Deutsche Bankのチーフ欧州エコノミストMark Wallは、木曜日の決定後、ECBが経済のレジリエンスに言及しつつ「穏やかな自信を醸し出している」と指摘した一方、「紛争が長引くほど懸念が高まっている感覚もある」と付け加えた(CNBC報道)。KPMGのチーフエコノミストYael Selfinは「近い将来の利上げの可能性がある」との見方を示した。CNBCの市場期待調査によれば、市場は年末までに2回の利上げを織り込み、預金金利は2.5%に達すると予想されている。
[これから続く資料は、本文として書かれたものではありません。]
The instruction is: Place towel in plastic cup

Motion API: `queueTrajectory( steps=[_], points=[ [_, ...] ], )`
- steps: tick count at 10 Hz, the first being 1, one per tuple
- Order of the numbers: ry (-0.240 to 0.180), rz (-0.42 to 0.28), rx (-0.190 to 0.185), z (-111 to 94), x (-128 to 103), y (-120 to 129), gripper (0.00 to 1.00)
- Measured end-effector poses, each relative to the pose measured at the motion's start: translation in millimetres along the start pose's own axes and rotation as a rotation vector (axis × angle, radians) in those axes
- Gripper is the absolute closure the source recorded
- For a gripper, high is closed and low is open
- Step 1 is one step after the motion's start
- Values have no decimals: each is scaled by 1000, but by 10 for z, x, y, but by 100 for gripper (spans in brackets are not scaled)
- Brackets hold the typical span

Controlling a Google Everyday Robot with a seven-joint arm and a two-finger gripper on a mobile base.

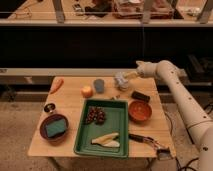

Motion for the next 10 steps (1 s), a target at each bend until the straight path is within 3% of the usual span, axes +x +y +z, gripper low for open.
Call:
queueTrajectory(
  steps=[4, 7, 10],
  points=[
    [-10, -5, 4, -18, 2, 21, 20],
    [-61, -62, 103, -89, 230, -65, 20],
    [-85, -124, 134, -330, 292, -214, 20]
  ],
)
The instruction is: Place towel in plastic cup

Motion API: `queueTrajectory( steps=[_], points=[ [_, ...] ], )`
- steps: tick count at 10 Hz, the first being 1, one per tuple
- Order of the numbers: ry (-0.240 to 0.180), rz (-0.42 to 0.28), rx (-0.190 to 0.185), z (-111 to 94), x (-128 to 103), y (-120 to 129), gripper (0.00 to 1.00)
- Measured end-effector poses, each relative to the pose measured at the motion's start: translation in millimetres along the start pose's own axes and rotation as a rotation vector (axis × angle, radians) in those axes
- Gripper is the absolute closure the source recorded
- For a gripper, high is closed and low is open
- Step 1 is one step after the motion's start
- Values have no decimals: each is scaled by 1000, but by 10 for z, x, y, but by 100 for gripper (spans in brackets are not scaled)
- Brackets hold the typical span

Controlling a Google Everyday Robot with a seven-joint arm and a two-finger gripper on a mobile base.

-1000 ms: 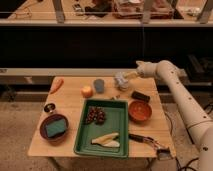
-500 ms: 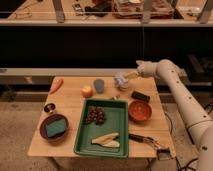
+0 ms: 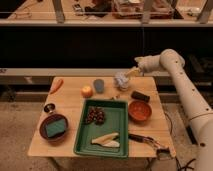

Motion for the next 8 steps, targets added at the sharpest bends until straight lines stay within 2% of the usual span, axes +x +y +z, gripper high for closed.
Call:
queueTrajectory(
  steps=[1, 2, 3, 4, 6, 8],
  points=[
    [-29, -47, -24, -41, -8, -65, 20],
    [-61, -86, -65, -71, -57, -97, 20],
    [-85, -113, -102, -39, -141, -123, 20],
    [-117, -140, -123, 79, -255, -163, 20],
    [-148, -132, -125, 252, -459, -173, 20],
    [-154, -116, -99, 382, -553, -162, 20]
  ],
)
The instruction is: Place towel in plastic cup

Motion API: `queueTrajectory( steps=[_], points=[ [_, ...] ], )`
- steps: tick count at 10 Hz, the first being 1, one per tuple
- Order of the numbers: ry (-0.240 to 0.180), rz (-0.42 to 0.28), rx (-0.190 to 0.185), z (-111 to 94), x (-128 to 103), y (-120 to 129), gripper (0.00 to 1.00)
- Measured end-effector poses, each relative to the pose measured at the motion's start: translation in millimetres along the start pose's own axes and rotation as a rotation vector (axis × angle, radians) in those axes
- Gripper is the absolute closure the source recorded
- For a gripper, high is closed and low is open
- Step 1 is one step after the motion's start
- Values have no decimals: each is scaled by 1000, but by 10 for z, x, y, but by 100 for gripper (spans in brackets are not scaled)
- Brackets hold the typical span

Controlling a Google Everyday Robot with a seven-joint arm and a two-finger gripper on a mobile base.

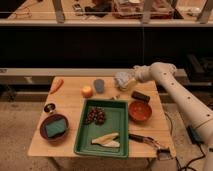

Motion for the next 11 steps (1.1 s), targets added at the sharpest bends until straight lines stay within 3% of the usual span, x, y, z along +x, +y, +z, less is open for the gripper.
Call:
queueTrajectory(
  steps=[11],
  points=[
    [32, -56, 79, 249, -85, -160, 20]
  ],
)
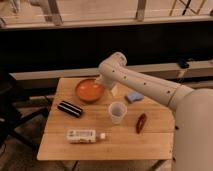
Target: Drag the ceramic bowl in a circle
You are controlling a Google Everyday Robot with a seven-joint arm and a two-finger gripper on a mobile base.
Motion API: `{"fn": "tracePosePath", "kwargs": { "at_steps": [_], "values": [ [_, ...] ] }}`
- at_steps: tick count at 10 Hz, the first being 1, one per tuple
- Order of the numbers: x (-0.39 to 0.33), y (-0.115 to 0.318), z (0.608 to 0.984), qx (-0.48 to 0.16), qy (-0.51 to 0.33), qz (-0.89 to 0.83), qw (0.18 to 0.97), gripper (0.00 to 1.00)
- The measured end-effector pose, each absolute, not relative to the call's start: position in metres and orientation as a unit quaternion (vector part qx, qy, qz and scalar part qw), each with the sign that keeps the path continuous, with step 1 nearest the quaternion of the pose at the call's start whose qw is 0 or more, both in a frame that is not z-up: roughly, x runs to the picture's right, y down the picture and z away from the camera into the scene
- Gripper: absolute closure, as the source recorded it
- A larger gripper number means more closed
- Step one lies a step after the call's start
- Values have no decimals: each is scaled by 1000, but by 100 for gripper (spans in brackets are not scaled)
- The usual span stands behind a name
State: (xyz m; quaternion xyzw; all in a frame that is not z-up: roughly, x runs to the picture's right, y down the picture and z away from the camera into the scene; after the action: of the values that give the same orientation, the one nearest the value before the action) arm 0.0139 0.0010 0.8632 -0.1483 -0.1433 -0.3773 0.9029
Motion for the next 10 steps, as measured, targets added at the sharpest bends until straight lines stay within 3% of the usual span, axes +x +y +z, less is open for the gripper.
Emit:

より根本的な問いは、利上げが問題の根源に対処できるのかということだ。欧州の消費者が直面しているインフレはエネルギー価格が主因であり、エネルギー価格はホルムズ海峡の封鎖に起因し、海峡封鎖はECBの影響力が及ばない軍事紛争によって引き起こされている。供給ショック下での利上げは、石油やガスの価格を引き下げることなく、家計や企業の借入コストを引き上げるだけだ。大西洋の両側の複数の中央銀行が認めている通り、これはメスが必要な問題に鈍器を振るうようなものだ。しかしインフレ期待がアンカーを失えば、その鈍器であっても使わざるを得なくなる。
Lagardeの「まだ十分でない情報に基づいた、十分な情報に基づく判断」という表現は、2026年においてどの政策当局者よりも正直な、戦時経済における中央銀行運営の描写かもしれない。彼女が待っている情報は経済的なものではない。地政学的なものだ。そして3カ月で13ポイントも信頼感が崩壊した消費者には、それを待つ余裕などない。